▶ **Aim of the exercise**:
Each line of the data that mentions the string "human" needs to be identified and copied.

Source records
----------
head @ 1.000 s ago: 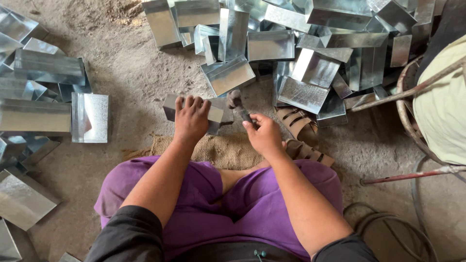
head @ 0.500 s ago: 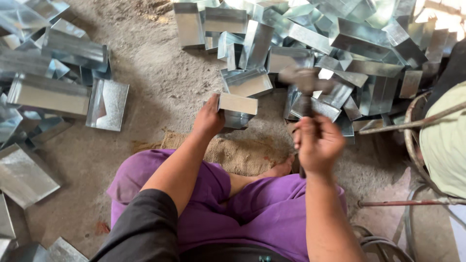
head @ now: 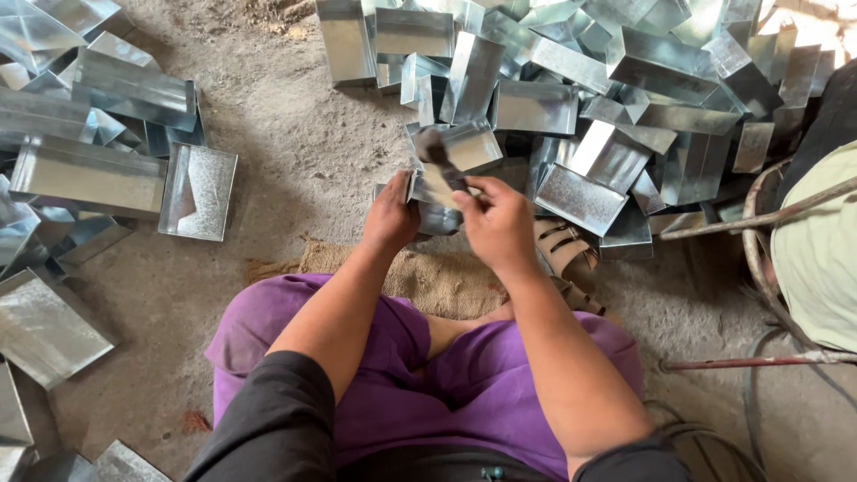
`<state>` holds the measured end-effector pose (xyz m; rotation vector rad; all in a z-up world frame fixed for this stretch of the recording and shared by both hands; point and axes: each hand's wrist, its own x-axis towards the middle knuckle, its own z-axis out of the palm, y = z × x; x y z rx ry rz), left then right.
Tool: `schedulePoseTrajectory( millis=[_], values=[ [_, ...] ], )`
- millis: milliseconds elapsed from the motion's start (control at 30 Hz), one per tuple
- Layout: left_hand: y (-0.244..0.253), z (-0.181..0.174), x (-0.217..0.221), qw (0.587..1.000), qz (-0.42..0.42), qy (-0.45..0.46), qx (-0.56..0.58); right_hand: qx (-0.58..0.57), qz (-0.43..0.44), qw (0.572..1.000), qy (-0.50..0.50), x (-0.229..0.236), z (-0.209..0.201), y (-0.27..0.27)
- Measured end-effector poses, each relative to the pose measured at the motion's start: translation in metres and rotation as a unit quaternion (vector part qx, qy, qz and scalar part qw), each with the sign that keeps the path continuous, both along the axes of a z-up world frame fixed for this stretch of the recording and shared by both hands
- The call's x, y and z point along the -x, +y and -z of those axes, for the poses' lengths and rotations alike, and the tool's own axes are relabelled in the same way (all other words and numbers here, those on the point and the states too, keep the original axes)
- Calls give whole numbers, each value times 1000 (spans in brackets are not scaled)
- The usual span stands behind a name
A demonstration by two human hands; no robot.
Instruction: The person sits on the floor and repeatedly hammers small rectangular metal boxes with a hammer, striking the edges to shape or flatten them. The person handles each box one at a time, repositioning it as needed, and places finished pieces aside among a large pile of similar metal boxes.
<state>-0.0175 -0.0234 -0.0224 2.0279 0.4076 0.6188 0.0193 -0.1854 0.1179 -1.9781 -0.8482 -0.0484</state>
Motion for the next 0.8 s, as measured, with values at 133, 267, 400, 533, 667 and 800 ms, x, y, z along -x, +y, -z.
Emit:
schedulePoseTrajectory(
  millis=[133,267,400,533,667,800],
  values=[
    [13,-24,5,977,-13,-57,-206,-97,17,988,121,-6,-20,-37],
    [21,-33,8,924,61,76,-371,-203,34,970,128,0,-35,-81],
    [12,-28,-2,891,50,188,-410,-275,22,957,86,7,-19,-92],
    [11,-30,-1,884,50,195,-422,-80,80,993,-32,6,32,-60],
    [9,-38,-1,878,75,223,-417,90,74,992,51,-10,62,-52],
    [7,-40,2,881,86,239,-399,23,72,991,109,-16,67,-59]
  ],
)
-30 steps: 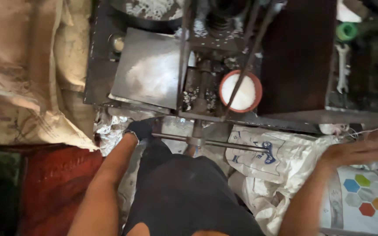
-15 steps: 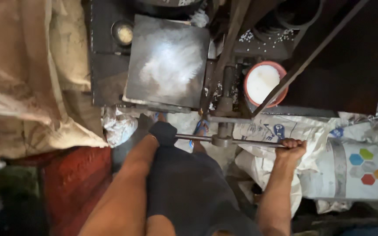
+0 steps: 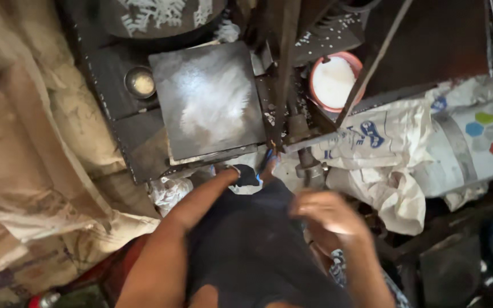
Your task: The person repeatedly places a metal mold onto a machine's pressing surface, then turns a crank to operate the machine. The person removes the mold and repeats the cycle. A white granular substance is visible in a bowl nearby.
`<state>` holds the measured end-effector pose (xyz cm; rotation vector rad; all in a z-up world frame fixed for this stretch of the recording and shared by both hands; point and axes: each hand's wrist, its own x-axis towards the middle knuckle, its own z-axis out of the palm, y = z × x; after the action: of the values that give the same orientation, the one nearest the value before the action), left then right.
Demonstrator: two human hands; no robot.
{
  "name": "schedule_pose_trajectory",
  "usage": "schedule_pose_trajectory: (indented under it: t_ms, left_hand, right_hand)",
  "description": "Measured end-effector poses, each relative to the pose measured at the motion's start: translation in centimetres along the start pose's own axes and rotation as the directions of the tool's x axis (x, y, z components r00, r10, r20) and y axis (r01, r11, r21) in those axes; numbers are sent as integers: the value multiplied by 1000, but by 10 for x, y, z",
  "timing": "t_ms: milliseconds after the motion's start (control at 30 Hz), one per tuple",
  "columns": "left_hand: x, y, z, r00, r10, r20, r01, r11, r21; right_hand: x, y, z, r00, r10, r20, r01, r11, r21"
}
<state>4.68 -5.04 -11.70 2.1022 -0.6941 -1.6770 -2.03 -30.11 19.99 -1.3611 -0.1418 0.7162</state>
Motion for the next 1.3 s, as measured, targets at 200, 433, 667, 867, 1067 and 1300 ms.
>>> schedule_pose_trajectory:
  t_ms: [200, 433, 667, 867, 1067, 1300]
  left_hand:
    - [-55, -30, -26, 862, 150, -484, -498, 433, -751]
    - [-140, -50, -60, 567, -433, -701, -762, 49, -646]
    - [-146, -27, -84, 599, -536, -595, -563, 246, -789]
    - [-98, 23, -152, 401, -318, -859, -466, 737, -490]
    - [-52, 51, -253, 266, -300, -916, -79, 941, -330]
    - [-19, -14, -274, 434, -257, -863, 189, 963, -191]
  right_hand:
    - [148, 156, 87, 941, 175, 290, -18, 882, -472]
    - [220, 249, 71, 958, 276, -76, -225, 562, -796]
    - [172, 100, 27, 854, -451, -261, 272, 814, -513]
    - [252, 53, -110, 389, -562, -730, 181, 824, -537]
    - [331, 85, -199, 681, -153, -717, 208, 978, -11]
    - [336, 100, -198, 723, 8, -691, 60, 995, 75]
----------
▶ **Exercise output**:
A demonstration by two human hands; no robot.
Demonstrator: two human hands; no robot.

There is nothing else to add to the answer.